==== Provided information ====

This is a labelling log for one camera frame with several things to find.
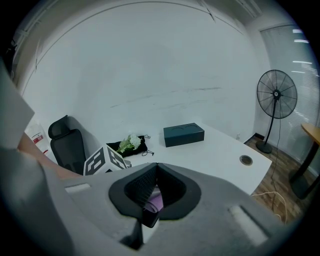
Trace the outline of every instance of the white wall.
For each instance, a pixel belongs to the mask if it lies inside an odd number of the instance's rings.
[[[70,115],[101,143],[189,122],[245,141],[258,64],[239,30],[181,5],[113,8],[63,35],[25,79],[23,97],[45,130]]]
[[[18,46],[14,58],[14,83],[19,91],[23,92],[30,78],[30,70],[36,66],[50,46],[64,35],[73,26],[88,19],[90,16],[120,5],[135,2],[148,2],[147,0],[42,0],[36,5],[36,11],[31,10],[19,25],[18,30],[25,30],[26,24],[37,21],[27,30],[27,38]],[[166,2],[181,3],[188,6],[199,6],[197,0],[166,0]],[[18,41],[20,33],[16,31],[14,39]]]

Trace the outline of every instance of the table leg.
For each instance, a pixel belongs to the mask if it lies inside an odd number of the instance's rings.
[[[303,177],[303,174],[307,170],[311,161],[314,159],[318,148],[319,145],[316,142],[314,142],[306,159],[304,160],[303,164],[300,166],[298,171],[296,171],[295,173],[291,172],[289,174],[289,183],[291,185],[292,191],[300,199],[304,199],[320,181],[320,176],[318,176],[316,180],[312,183],[312,185],[308,186],[307,180]]]

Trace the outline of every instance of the black cable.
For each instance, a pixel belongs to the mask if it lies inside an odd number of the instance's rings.
[[[279,141],[280,141],[280,133],[281,133],[281,111],[282,111],[282,108],[281,108],[281,100],[280,100],[280,126],[279,126],[279,139],[278,139],[278,142],[276,144],[276,158],[275,158],[275,164],[274,164],[274,168],[273,168],[273,171],[272,171],[272,174],[271,174],[271,180],[272,180],[272,184],[273,184],[273,187],[274,187],[274,196],[273,196],[273,199],[272,199],[272,211],[273,213],[275,212],[274,210],[274,205],[275,205],[275,198],[276,198],[276,192],[277,192],[277,188],[276,188],[276,184],[275,184],[275,181],[274,181],[274,174],[275,174],[275,170],[277,168],[277,161],[278,161],[278,156],[279,156],[279,152],[278,152],[278,145],[279,145]]]
[[[147,149],[146,151],[144,151],[144,152],[142,153],[142,156],[145,157],[146,155],[148,155],[148,153],[154,155],[154,152],[152,152],[152,151],[150,151],[150,150]]]

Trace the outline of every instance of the white cable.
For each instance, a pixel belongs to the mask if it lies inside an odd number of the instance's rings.
[[[280,221],[282,221],[282,219],[281,219],[281,216],[280,216],[279,214],[276,214],[276,213],[275,213],[274,215],[277,215],[277,216],[279,216],[279,218],[280,218]]]
[[[284,202],[284,209],[285,209],[285,219],[284,219],[284,224],[287,224],[287,217],[288,217],[288,214],[287,214],[287,204],[286,204],[286,200],[282,197],[282,195],[280,195],[278,192],[276,191],[273,191],[273,192],[264,192],[264,193],[261,193],[261,194],[252,194],[251,196],[254,197],[254,196],[262,196],[262,195],[265,195],[265,194],[278,194],[278,196],[280,196],[282,199],[283,199],[283,202]]]

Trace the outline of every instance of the fan stand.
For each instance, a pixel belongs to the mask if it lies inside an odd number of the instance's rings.
[[[270,124],[269,131],[268,131],[268,135],[266,136],[265,141],[261,141],[260,140],[260,141],[257,141],[255,143],[255,146],[258,148],[258,150],[260,150],[261,152],[266,153],[266,154],[270,154],[272,152],[272,147],[269,144],[267,144],[267,141],[269,139],[269,135],[270,135],[270,132],[271,132],[272,124],[274,123],[277,100],[278,100],[278,97],[280,97],[280,94],[278,94],[277,91],[275,91],[273,93],[273,95],[274,95],[274,99],[273,99],[274,103],[273,103],[272,119],[271,119],[271,124]]]

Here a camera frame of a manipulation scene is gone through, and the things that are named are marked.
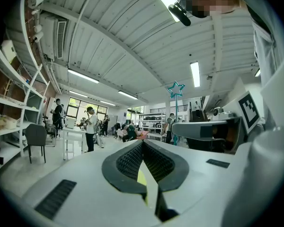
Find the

====

[Problem details]
Your answer must be the full listing, copied exactly, with no pictures in it.

[Solution below]
This is a labelling log for one camera frame with several things to find.
Trace the outline of every instance of the white wall.
For each instance, a pixel belongs to the mask if it lies inside an odd number of the instance's rings.
[[[70,115],[101,143],[189,122],[245,141],[258,64],[239,30],[181,5],[113,8],[63,35],[25,79],[23,97],[45,130]]]
[[[18,46],[14,58],[14,83],[19,91],[23,92],[30,78],[30,70],[36,66],[50,46],[64,35],[73,26],[88,19],[90,16],[120,5],[135,2],[148,2],[147,0],[42,0],[36,5],[36,11],[31,10],[19,25],[18,30],[25,30],[26,24],[37,21],[27,30],[27,38]],[[166,2],[181,3],[188,6],[199,6],[197,0],[166,0]],[[18,41],[20,33],[16,31],[14,39]]]

Trace the outline of every instance of the table leg.
For each instance, a pixel belongs to the mask if it lies inside an odd number of the instance's rings.
[[[303,177],[303,174],[307,170],[311,161],[314,159],[318,148],[319,145],[316,142],[314,142],[306,159],[304,160],[303,164],[300,166],[298,171],[296,171],[295,173],[291,172],[289,174],[289,183],[291,185],[292,191],[300,199],[304,199],[320,181],[320,176],[318,176],[316,180],[312,183],[312,185],[308,186],[307,180]]]

Trace the outline of every instance of the black cable.
For each instance, a pixel belongs to the mask if it lies inside an odd number of the instance's rings.
[[[279,141],[280,141],[280,133],[281,133],[281,111],[282,111],[282,108],[281,108],[281,100],[280,100],[280,126],[279,126],[279,139],[278,139],[278,142],[276,144],[276,158],[275,158],[275,164],[274,164],[274,168],[273,168],[273,171],[272,171],[272,174],[271,174],[271,180],[272,180],[272,184],[273,184],[273,187],[274,187],[274,196],[273,196],[273,199],[272,199],[272,211],[273,213],[275,212],[274,210],[274,205],[275,205],[275,198],[276,198],[276,192],[277,192],[277,188],[276,188],[276,184],[275,184],[275,181],[274,181],[274,174],[275,174],[275,170],[277,168],[277,161],[278,161],[278,156],[279,156],[279,152],[278,152],[278,145],[279,145]]]
[[[147,149],[146,151],[144,151],[144,152],[142,153],[142,156],[145,157],[146,155],[148,155],[148,153],[154,155],[154,152],[152,152],[152,151],[150,151],[150,150]]]

Trace the outline of every instance of the white cable.
For each instance, a pixel belongs to the mask if it lies inside an odd number of the instance's rings.
[[[280,221],[282,221],[282,219],[281,219],[281,216],[280,216],[279,214],[276,214],[276,213],[275,213],[274,215],[277,215],[277,216],[279,216],[279,218],[280,218]]]
[[[284,202],[284,209],[285,209],[285,219],[284,219],[284,224],[287,224],[287,217],[288,217],[288,214],[287,214],[287,204],[286,204],[286,200],[282,197],[282,195],[280,195],[278,192],[276,191],[273,191],[273,192],[264,192],[264,193],[261,193],[261,194],[252,194],[251,196],[254,197],[254,196],[262,196],[262,195],[265,195],[265,194],[278,194],[278,196],[280,196],[282,199],[283,199],[283,202]]]

Trace the outline of every instance of the fan stand.
For each instance, a pixel belongs to the mask if it lies inside an odd number of the instance's rings.
[[[270,124],[269,131],[268,131],[268,135],[266,136],[265,141],[261,141],[260,140],[260,141],[257,141],[255,143],[255,146],[258,148],[258,150],[260,150],[261,152],[266,153],[266,154],[270,154],[272,152],[272,147],[269,144],[267,144],[267,141],[269,139],[269,135],[270,135],[270,132],[271,132],[272,124],[274,123],[277,100],[278,100],[278,97],[280,97],[280,94],[278,94],[277,91],[275,91],[273,93],[273,95],[274,95],[274,99],[273,99],[274,103],[273,103],[272,119],[271,119],[271,124]]]

Here a camera frame of a manipulation scene is gone through, and the things that are named are marked.
Find the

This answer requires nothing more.